# [EXERCISE BRIEF]
Since only the total is wanted, give the number of lines in the listing below that hold the string "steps" and add nothing.

# [SUPPLIED DATA]

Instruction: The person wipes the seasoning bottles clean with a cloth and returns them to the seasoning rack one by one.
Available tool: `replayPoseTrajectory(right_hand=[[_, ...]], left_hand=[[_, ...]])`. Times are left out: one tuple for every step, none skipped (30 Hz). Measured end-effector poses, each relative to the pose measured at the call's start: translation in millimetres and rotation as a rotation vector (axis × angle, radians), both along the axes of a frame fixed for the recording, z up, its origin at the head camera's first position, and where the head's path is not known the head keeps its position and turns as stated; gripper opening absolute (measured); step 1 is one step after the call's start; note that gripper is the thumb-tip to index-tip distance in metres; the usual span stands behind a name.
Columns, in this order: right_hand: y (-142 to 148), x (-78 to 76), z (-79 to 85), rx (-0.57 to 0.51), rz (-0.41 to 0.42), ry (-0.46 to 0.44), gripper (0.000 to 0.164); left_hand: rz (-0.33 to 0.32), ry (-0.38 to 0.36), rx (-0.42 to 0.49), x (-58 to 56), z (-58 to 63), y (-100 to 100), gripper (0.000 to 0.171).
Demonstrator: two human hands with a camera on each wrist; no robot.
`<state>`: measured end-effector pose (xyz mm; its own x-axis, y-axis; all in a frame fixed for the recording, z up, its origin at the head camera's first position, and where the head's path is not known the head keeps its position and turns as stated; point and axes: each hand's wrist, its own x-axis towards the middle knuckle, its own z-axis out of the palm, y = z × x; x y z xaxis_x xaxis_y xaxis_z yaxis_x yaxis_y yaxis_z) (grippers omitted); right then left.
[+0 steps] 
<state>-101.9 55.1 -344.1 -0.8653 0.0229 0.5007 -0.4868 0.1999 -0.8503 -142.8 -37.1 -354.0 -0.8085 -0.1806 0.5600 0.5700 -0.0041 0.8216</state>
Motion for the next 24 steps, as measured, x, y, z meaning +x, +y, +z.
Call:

# [WRITTEN SOLUTION]
2